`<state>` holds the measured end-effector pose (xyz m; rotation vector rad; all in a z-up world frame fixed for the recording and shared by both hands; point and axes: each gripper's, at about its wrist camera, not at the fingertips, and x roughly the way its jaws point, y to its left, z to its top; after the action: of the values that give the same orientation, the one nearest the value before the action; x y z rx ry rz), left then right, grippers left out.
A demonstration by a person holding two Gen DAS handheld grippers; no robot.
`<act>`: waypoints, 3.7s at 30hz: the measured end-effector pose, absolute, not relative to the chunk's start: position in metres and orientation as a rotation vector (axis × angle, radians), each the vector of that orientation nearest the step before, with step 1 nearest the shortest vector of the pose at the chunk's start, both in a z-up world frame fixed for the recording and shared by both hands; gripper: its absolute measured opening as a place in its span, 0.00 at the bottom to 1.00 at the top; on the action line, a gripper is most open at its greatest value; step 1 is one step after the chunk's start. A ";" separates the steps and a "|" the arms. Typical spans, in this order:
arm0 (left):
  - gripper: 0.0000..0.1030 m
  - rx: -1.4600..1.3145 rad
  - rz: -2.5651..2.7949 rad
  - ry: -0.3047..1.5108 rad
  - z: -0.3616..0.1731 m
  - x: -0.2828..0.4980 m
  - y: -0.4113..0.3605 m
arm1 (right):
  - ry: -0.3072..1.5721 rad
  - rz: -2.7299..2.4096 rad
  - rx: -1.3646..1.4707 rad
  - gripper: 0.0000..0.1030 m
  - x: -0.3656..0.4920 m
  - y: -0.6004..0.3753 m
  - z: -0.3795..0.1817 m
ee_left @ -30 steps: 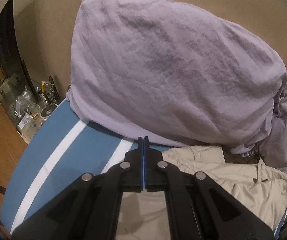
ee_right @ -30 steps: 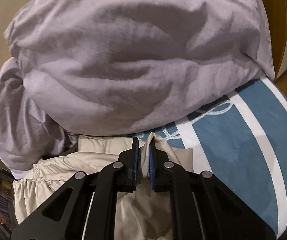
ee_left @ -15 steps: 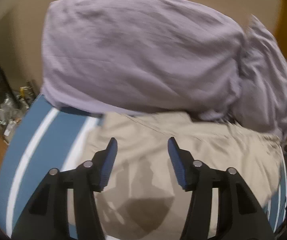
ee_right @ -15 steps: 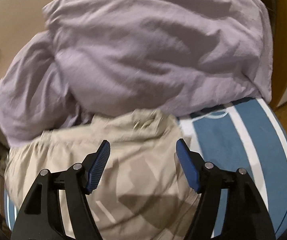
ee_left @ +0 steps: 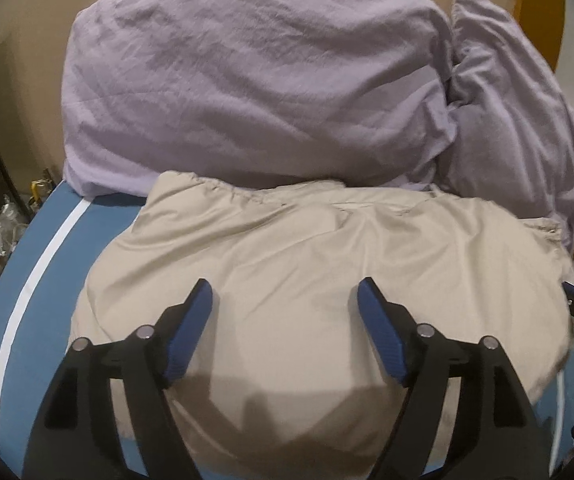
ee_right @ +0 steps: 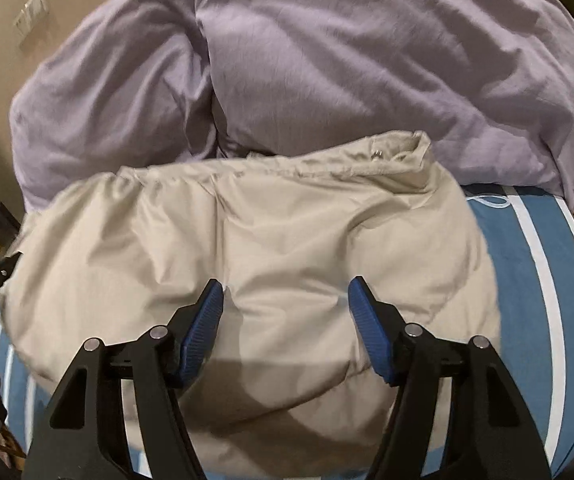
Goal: Fold large clothes
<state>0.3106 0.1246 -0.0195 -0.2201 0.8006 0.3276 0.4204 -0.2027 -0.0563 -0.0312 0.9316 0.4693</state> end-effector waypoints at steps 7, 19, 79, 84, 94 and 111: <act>0.78 -0.232 0.418 0.809 -0.043 0.331 0.141 | 0.907 0.435 -0.086 0.63 0.435 -0.184 -0.077; 0.82 -0.200 0.490 0.843 -0.064 0.388 0.158 | 0.877 0.388 -0.094 0.64 0.476 -0.162 -0.095; 0.90 -0.078 0.375 0.867 -0.080 0.467 0.106 | 1.004 0.592 0.016 0.03 0.494 -0.084 -0.068; 0.92 -0.065 0.394 0.874 -0.089 0.479 0.109 | 0.923 0.570 0.030 0.43 0.485 -0.110 -0.045; 0.93 -0.088 0.367 0.863 -0.076 0.470 0.118 | 0.808 0.363 -0.003 0.55 0.472 -0.182 -0.032; 0.93 -0.093 0.522 0.826 -0.080 0.453 0.162 | 0.851 0.265 -0.042 0.57 0.492 -0.195 -0.075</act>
<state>0.4531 0.1625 -0.0804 -0.0926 0.8259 0.5217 0.4917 -0.1952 -0.0751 -0.0417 0.8514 0.2654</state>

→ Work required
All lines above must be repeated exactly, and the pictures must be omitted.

→ Solution for this task
`<state>` holds the measured end-effector pose (xyz m; rotation vector rad; all in a z-up world frame fixed for the recording and shared by both hands; point and axes: each gripper's, at about its wrist camera, not at the fingertips, and x roughly the way its jaws point, y to its left, z to its top; after the action: of the values that give the same orientation, the one nearest the value before the action; x y z rx ry rz), left then right, grippers left out.
A demonstration by a person holding two Gen DAS handheld grippers; no robot.
`<act>`: waypoints, 3.7s at 30hz: the measured end-effector pose, absolute, not relative to the chunk's start: position in metres and orientation as a rotation vector (axis × angle, radians), each the vector of that orientation nearest the step before, with step 1 nearest the shortest vector of the pose at the chunk's start, both in a z-up world frame fixed for the recording and shared by both hands; gripper: its absolute measured opening as a place in its span, 0.00 at the bottom to 1.00 at the top; on the action line, a gripper is most open at its greatest value; step 1 is one step after the chunk's start. A ";" separates the steps and a "|" the arms. Typical spans, in this order:
arm0 (left):
  - gripper: 0.0000..0.1030 m
  - rx: -1.4600..1.3145 rad
  - rz: -2.5651..2.7949 rad
  - ry: -0.3047..1.5108 rad
  - z: -0.3616..0.1731 m
  - x: -0.2828..0.4980 m
  - y: -0.4113..0.3605 m
arm1 (right):
  - ry: -0.3072..1.5721 rad
  - rz: -2.7299..2.4096 rad
  - rx: -1.3646..1.4707 rad
  - gripper: 0.0000..0.1030 m
  - x: -0.3656..0.4920 m
  - y: -0.6004..0.3753 m
  - z: -0.3795..0.1817 m
ee_left @ -30 steps: 
ee_right @ -30 steps: 
ee_left @ -15 steps: 
ee_right @ -15 steps: 
ee_left @ +0 steps: 
ee_right @ +0 steps: 
Goal: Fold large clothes
<state>0.3106 0.1246 -0.0195 -0.2201 0.8006 0.3276 0.4204 -0.2027 -0.0563 -0.0312 0.9316 0.4693</state> end-effector waypoints at steps 7, 19, 79, 84, 94 and 111: <act>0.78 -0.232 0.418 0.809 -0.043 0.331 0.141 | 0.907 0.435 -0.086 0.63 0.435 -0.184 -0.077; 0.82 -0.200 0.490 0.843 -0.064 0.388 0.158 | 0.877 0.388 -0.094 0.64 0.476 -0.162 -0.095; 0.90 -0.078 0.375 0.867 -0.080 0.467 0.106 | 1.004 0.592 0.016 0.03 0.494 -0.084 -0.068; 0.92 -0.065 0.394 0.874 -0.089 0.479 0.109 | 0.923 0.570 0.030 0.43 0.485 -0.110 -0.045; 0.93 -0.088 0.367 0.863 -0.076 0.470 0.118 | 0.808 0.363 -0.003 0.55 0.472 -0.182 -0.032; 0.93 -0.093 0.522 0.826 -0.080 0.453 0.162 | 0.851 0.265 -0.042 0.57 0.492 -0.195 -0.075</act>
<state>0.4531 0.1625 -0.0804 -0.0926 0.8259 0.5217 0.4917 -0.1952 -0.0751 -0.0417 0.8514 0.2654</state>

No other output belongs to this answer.